## ABOUT THIS EXERCISE
Your job here is to restate every record exactly, pictures excluded.

+ + +

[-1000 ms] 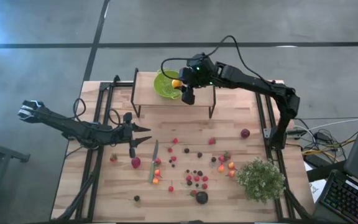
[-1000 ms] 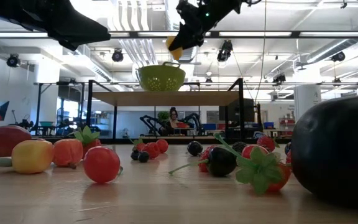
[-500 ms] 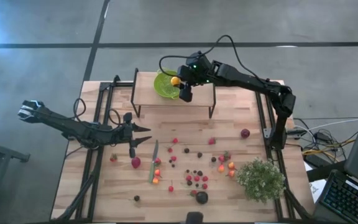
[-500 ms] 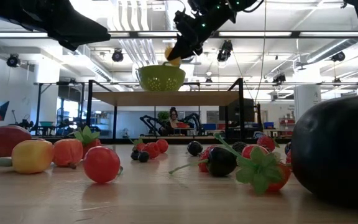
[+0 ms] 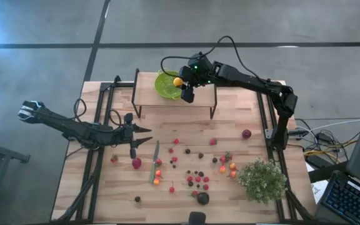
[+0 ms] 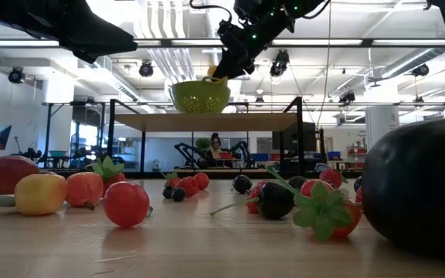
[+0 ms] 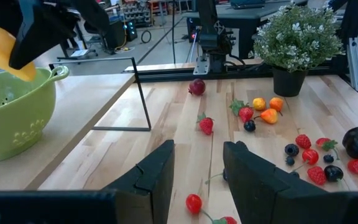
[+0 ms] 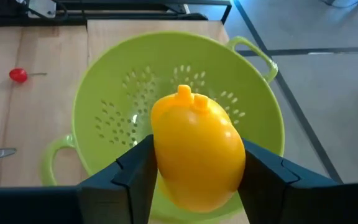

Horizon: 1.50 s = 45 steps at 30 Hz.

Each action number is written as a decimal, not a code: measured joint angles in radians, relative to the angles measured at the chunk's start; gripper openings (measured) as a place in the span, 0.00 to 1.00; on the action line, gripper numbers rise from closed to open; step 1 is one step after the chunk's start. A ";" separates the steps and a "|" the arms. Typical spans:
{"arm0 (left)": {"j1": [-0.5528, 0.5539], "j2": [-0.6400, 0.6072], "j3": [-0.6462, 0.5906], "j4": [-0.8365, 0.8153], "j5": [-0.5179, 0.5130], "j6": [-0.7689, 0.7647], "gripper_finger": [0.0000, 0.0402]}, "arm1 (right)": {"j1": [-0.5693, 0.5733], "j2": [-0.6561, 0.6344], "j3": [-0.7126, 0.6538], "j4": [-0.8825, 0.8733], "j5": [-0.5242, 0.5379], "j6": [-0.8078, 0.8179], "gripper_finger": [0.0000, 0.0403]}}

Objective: Pick & Place Fruit
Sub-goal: Put the mango into the green colander on the shelf, then adjust the shelf on the table

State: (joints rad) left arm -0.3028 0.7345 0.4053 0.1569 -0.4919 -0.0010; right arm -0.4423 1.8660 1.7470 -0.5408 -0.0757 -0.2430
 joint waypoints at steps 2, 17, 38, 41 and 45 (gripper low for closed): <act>0.000 0.000 0.000 0.000 0.000 0.000 0.36 | 0.000 0.000 0.000 0.000 0.000 0.000 0.49; 0.000 0.000 0.000 -0.007 0.000 0.000 0.36 | -0.015 -0.078 0.003 -0.123 0.056 -0.018 0.57; 0.000 0.000 0.000 -0.018 0.002 -0.016 0.36 | -0.108 -0.112 -0.017 -0.463 0.061 0.034 0.07; 0.000 0.000 0.000 -0.018 0.002 -0.021 0.36 | -0.112 -0.112 -0.043 -0.478 0.083 0.034 0.03; 0.000 0.000 0.000 -0.018 0.002 -0.024 0.36 | -0.125 -0.112 -0.093 -0.478 0.104 0.035 0.03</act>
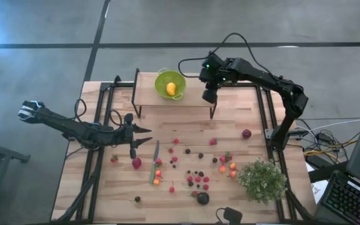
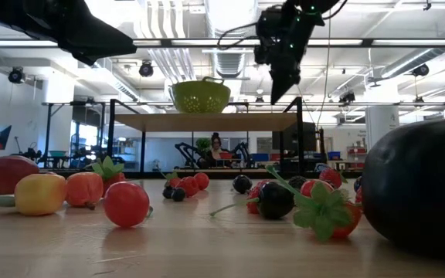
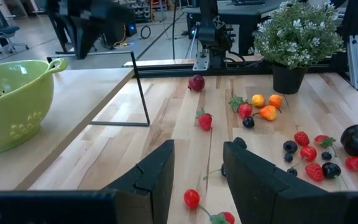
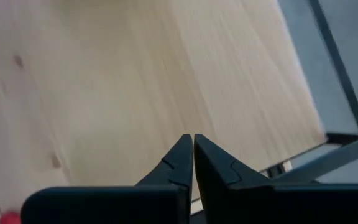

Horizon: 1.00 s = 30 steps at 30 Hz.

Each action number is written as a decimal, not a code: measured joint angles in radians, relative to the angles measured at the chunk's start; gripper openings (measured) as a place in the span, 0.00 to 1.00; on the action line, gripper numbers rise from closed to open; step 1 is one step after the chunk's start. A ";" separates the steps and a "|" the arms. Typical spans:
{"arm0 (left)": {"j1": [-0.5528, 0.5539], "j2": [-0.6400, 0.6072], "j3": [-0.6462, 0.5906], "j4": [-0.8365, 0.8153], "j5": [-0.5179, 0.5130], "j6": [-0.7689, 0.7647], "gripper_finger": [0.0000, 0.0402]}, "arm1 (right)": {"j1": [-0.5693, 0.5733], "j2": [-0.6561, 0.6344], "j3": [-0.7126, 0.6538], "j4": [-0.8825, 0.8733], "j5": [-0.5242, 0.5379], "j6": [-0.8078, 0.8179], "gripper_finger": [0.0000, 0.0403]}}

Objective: Pick & Place Fruit
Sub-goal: Adjust the shelf on the table

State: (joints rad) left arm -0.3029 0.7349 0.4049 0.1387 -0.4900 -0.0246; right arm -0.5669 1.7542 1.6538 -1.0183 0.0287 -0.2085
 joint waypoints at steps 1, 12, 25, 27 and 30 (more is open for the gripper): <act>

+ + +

## TASK SOLUTION
[-1000 ms] 
[-1000 ms] 
[-500 ms] 
[-500 ms] 
[+0 ms] 
[+0 ms] 
[+0 ms] 
[+0 ms] 

Horizon: 1.50 s = 45 steps at 30 Hz.

Each action number is written as a decimal, not a code: measured joint angles in radians, relative to the angles measured at the chunk's start; gripper openings (measured) as a place in the span, 0.00 to 1.00; on the action line, gripper numbers rise from closed to open; step 1 is one step after the chunk's start. A ";" separates the steps and a "|" the arms. Typical spans:
{"arm0 (left)": {"j1": [-0.5528, 0.5539], "j2": [-0.6400, 0.6072], "j3": [-0.6462, 0.5906], "j4": [-0.8365, 0.8153], "j5": [-0.5179, 0.5130], "j6": [-0.7689, 0.7647], "gripper_finger": [0.0000, 0.0402]}, "arm1 (right)": {"j1": [-0.5693, 0.5733], "j2": [-0.6561, 0.6344], "j3": [-0.7126, 0.6538], "j4": [-0.8825, 0.8733], "j5": [-0.5242, 0.5379], "j6": [-0.8078, 0.8179], "gripper_finger": [0.0000, 0.0403]}}

Objective: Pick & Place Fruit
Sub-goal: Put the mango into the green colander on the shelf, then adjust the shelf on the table

State: (joints rad) left arm -0.3028 0.7345 0.4053 0.1569 -0.4919 -0.0010; right arm -0.4423 1.8660 1.7470 -0.5408 -0.0757 -0.2430
 joint waypoints at steps 2, 17, 38, 41 and 45 (gripper low for closed): <act>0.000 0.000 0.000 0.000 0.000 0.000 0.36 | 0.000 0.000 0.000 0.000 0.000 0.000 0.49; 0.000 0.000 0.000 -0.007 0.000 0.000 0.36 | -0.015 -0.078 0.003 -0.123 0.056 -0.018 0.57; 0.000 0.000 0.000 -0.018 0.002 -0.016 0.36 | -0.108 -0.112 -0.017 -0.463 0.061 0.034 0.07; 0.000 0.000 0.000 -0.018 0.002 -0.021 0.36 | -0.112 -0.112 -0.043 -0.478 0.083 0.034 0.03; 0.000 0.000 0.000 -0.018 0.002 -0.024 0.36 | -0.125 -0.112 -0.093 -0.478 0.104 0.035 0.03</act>

Horizon: 1.00 s = 30 steps at 30 Hz.

Each action number is written as a decimal, not a code: measured joint angles in radians, relative to the angles measured at the chunk's start; gripper openings (measured) as a place in the span, 0.00 to 1.00; on the action line, gripper numbers rise from closed to open; step 1 is one step after the chunk's start. A ";" separates the steps and a "|" the arms. Typical spans:
{"arm0 (left)": {"j1": [-0.5528, 0.5539], "j2": [-0.6400, 0.6072], "j3": [-0.6462, 0.5906], "j4": [-0.8365, 0.8153], "j5": [-0.5179, 0.5130], "j6": [-0.7689, 0.7647], "gripper_finger": [0.0000, 0.0402]}, "arm1 (right)": {"j1": [-0.5693, 0.5733], "j2": [-0.6561, 0.6344], "j3": [-0.7126, 0.6538], "j4": [-0.8825, 0.8733], "j5": [-0.5242, 0.5379], "j6": [-0.8078, 0.8179], "gripper_finger": [0.0000, 0.0403]}}

Objective: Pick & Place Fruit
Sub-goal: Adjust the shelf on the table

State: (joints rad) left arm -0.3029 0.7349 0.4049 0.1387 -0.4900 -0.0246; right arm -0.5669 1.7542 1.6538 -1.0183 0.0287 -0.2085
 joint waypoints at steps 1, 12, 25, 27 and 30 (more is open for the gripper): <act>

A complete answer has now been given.